Add a handler to either NavigationWindow.Navigating or NavigationService.Navigating. In your handler:
void NavigationService_Navigating(object sender, NavigatingCancelEventArgs e)
{
if (e.NavigationMode == NavigationMode.Back) {
e.Cancel = true;
// TODO: whatever state management you're going to do
}
}
P.s. You will need to register the navigation service. In my code it didn't work on the page constructor because the navigation service was still null.
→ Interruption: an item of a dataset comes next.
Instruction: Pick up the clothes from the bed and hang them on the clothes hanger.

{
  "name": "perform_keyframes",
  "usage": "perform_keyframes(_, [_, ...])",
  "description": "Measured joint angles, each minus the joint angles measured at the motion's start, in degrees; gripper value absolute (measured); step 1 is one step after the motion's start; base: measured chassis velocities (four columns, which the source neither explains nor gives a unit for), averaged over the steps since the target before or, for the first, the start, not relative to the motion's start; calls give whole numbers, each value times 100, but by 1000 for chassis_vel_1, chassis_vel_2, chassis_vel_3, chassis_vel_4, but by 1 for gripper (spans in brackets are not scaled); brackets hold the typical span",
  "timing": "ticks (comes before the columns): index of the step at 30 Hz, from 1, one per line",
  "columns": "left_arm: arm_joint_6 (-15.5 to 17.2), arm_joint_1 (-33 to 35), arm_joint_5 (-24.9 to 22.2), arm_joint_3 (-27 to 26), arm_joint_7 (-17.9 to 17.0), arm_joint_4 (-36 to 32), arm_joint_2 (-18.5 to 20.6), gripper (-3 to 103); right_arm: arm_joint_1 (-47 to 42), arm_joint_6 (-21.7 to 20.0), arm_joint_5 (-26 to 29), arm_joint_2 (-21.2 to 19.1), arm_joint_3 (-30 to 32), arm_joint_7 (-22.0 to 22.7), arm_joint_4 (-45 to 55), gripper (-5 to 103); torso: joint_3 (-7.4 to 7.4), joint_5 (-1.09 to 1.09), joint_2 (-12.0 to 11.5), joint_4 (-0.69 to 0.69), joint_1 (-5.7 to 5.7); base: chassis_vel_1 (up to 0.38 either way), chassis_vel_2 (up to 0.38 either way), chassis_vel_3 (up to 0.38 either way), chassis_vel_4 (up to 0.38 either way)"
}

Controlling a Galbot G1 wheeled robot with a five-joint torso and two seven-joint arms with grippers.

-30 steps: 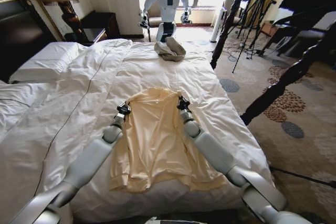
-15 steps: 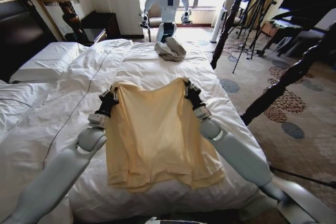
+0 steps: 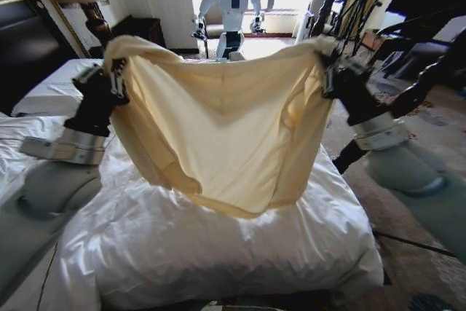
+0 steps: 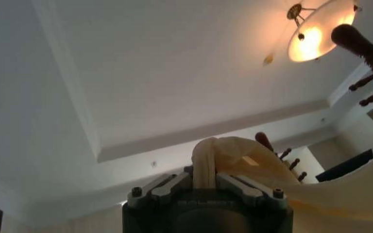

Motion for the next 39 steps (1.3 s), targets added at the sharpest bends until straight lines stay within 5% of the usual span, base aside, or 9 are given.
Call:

So I added Loaded="page_Loaded" to the XAML page tag and assigned it there:
bool _navigationServiceAssigned = false;
private void page_Loaded(object sender, RoutedEventArgs e)
{
if (_navigationServiceAssigned == false)
{
NavigationService.Navigating += NavigationService_Navigating;
_navigationServiceAssigned = true;
}
}
The NavigatingCancelEventArgs contains all of the information about the navigation request you'll need to manage page state.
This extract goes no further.